◆ TASK REQUIREMENTS: A word-for-word copy of all entries is required, without images.
*** Opening of DATA SHOWN ***
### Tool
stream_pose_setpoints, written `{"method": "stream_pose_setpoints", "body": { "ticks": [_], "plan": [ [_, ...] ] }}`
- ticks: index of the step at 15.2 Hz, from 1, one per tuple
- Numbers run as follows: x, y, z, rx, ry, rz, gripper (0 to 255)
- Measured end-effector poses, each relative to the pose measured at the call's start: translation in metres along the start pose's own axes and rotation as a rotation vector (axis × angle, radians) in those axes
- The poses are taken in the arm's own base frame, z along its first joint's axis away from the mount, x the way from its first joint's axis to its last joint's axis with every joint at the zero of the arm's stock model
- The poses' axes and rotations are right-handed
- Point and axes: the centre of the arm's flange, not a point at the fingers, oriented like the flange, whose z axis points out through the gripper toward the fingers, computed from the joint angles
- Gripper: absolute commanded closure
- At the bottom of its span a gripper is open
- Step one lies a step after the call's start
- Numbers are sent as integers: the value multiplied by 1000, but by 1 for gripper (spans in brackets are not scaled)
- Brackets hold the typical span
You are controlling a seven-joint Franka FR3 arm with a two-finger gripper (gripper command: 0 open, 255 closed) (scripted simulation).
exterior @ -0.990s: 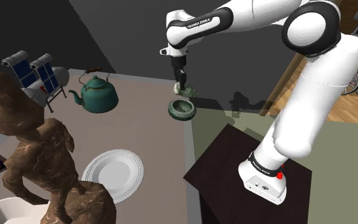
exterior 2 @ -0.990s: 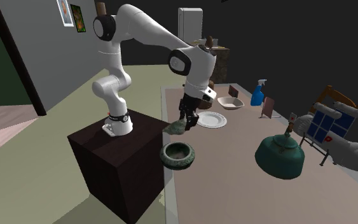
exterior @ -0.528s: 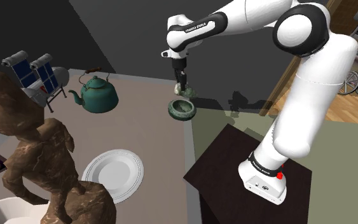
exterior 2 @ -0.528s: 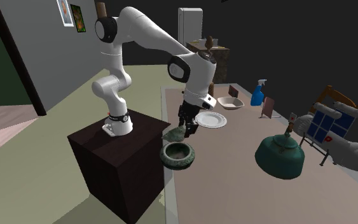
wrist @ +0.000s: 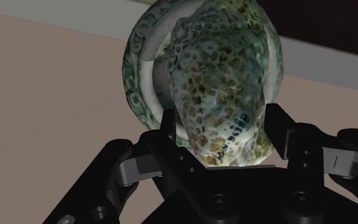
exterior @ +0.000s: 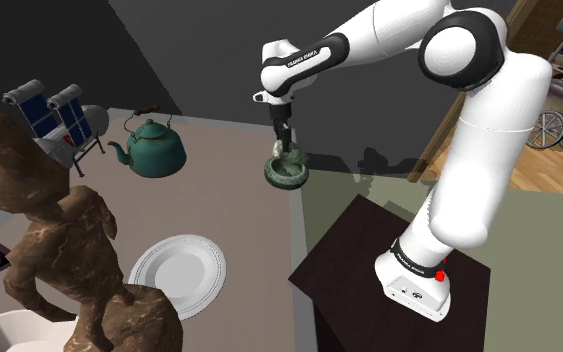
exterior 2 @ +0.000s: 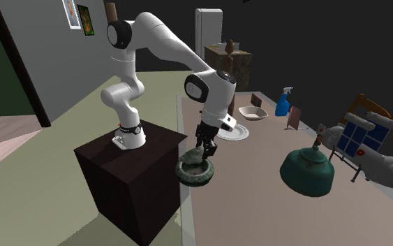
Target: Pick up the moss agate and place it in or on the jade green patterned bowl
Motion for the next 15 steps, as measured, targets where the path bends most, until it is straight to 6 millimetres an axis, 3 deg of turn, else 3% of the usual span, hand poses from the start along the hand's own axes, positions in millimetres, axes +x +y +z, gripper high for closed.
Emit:
{"method": "stream_pose_setpoints", "body": {
  "ticks": [5,11,12,15],
  "plan": [
    [4,5,26,0,0,0,255],
    [5,5,28,-1,1,0,255],
    [5,5,28,-1,1,0,0],
    [5,6,28,-1,1,0,0]
  ]
}}
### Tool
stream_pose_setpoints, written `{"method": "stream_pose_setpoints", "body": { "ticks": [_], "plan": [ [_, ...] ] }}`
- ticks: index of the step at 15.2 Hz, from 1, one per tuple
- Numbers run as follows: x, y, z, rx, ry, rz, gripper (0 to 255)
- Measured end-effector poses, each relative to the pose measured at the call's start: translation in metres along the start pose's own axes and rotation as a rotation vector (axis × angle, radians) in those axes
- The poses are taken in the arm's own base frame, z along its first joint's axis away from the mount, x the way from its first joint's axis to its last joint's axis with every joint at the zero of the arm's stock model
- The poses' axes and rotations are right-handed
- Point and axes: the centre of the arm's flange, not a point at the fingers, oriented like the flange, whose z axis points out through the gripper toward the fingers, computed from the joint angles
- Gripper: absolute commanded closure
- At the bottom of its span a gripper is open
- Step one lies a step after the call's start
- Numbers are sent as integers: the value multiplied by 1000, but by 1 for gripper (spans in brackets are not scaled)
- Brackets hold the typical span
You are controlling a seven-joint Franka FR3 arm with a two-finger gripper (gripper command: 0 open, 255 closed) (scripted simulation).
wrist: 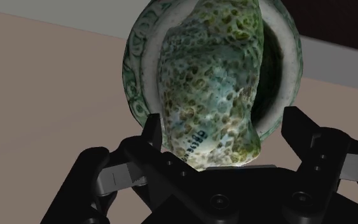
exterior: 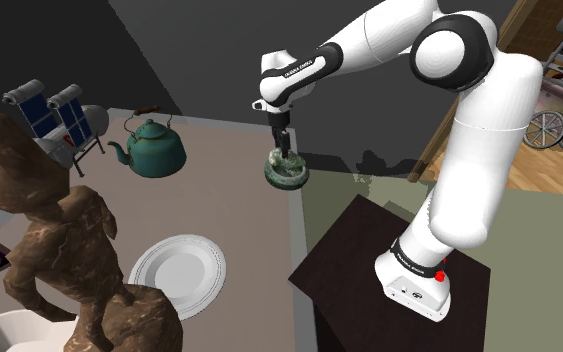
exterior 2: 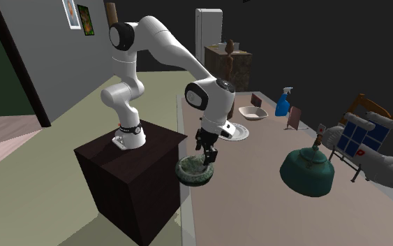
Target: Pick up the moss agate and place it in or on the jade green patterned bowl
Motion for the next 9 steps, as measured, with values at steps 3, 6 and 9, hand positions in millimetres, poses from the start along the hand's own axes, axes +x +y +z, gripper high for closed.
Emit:
{"method": "stream_pose_setpoints", "body": {
  "ticks": [3,6,9],
  "plan": [
    [0,0,0,0,0,0,0],
    [-1,0,-28,-1,1,0,0],
    [0,1,-47,-1,1,0,0]
  ]
}}
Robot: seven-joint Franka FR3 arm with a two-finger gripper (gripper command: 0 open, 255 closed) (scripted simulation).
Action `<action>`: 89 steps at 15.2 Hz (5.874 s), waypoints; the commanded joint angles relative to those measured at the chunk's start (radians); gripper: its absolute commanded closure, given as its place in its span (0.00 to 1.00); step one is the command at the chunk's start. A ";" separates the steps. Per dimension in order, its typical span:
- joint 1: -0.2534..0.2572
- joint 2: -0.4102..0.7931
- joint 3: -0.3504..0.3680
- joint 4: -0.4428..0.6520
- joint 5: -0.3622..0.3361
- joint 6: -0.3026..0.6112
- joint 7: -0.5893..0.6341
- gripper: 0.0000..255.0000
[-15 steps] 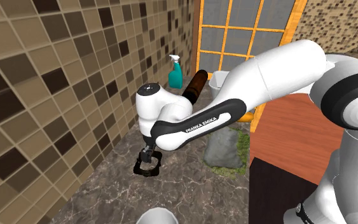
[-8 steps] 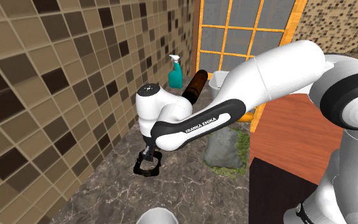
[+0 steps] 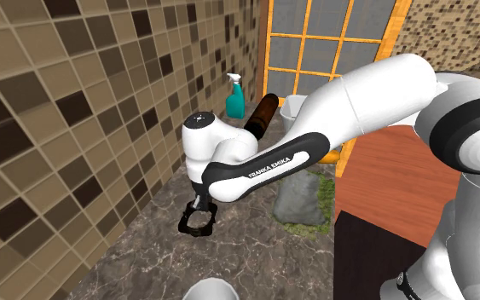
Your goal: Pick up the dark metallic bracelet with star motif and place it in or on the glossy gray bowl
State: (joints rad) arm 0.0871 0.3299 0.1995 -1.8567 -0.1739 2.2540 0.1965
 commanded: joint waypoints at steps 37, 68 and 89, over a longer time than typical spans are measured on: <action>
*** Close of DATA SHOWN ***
◆ THE ANSWER:
### Tool
stream_pose_setpoints, written `{"method": "stream_pose_setpoints", "body": { "ticks": [_], "plan": [ [_, ...] ] }}`
- ticks: index of the step at 15.2 Hz, from 1, one per tuple
- Numbers run as follows: x, y, z, rx, ry, rz, gripper (0 to 255)
- Measured end-effector poses, each relative to the pose measured at the call's start: translation in metres along the start pose's own axes and rotation as a rotation vector (axis × angle, radians) in those axes
- The poses are taken in the arm's own base frame, z along its first joint's axis away from the mount, x the way from its first joint's axis to its last joint's axis with every joint at the zero of the arm's stock model
- The poses' axes and rotations are right-handed
- Point and axes: the centre of the arm's flange, not a point at the fingers, oriented like the flange, whose z axis points out through the gripper toward the fingers, computed from the joint angles
- Gripper: absolute commanded closure
- At the bottom of its span a gripper is open
- Step one lies a step after the call's start
- Numbers are sent as integers: the value multiplied by 1000, but by 1 for gripper (spans in brackets are not scaled)
- Brackets hold the typical span
You are controlling a seven-joint Franka FR3 arm with a two-finger gripper (gripper command: 0 open, 255 closed) (scripted simulation).
exterior @ -0.990s: 
exterior 2 @ -0.990s: 
exterior @ -0.528s: 
exterior 2 @ -0.528s: 
wrist @ +0.000s: 
exterior @ +0.000s: 
exterior 2 @ +0.000s: 
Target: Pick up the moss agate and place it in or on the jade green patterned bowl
Motion for the next 15 steps, as measured, targets where the path bends most, until it is straight to 6 millimetres an axis, 3 deg of turn, else 3% of the usual span, hand poses from the start along the hand's own axes, positions in millimetres, axes +x +y +z, gripper high for closed.
Emit:
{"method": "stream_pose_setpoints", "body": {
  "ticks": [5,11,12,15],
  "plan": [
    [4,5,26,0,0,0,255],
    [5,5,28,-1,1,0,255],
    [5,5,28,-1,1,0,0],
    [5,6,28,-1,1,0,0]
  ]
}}
### Tool
stream_pose_setpoints, written `{"method": "stream_pose_setpoints", "body": { "ticks": [_], "plan": [ [_, ...] ] }}`
- ticks: index of the step at 15.2 Hz, from 1, one per tuple
- Numbers run as follows: x, y, z, rx, ry, rz, gripper (0 to 255)
- Measured end-effector poses, each relative to the pose measured at the call's start: translation in metres along the start pose's own axes and rotation as a rotation vector (axis × angle, radians) in those axes
- The poses are taken in the arm's own base frame, z along its first joint's axis away from the mount, x the way from its first joint's axis to its last joint's axis with every joint at the zero of the arm's stock model
- The poses' axes and rotations are right-handed
- Point and axes: the centre of the arm's flange, not a point at the fingers, oriented like the flange, whose z axis points out through the gripper toward the fingers, computed from the joint angles
- Gripper: absolute commanded closure
- At the bottom of its span a gripper is open
- Step one lies a step after the call's start
- Numbers are sent as integers: the value multiplied by 1000, but by 1 for gripper (spans in brackets are not scaled)
- Brackets hold the typical span
You are controlling a seven-joint Franka FR3 arm with a two-finger gripper (gripper command: 0 open, 255 closed) (scripted simulation).
wrist: 
exterior: 
exterior 2: 
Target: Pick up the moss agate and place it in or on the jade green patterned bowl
Motion for the next 9 steps, as measured, with values at steps 3, 6 and 9, hand positions in millimetres, poses from the start along the hand's own axes, axes +x +y +z, gripper high for closed.
Emit:
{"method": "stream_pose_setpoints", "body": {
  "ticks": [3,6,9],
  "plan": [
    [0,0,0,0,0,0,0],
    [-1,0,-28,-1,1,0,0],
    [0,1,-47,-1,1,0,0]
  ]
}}
Robot: seven-joint Franka FR3 arm with a two-finger gripper (gripper command: 0 open, 255 closed) (scripted simulation).
Action `<action>`: 89 steps at 15.2 Hz (5.874 s), waypoints; the commanded joint angles relative to those measured at the chunk's start (radians); gripper: its absolute commanded closure, given as its place in its span (0.00 to 1.00); step one is the command at the chunk's start. A ";" separates the steps. Per dimension in order, its typical span:
- joint 1: -0.2534..0.2572
- joint 2: -0.4102..0.7931
- joint 3: -0.3504..0.3680
- joint 4: -0.4428..0.6520
- joint 5: -0.3622..0.3361
- joint 6: -0.3026..0.6112
- joint 7: -0.5893..0.6341
- gripper: 0.0000..255.0000
[-15 steps] 
[-8 steps] 
[+0 steps] 
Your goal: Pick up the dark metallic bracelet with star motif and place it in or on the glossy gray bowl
State: (joints rad) arm 0.0871 0.3299 0.1995 -1.8567 -0.1739 2.2540 0.1965
 commanded: joint waypoints at steps 37, 68 and 89, over a longer time than typical spans are measured on: <action>

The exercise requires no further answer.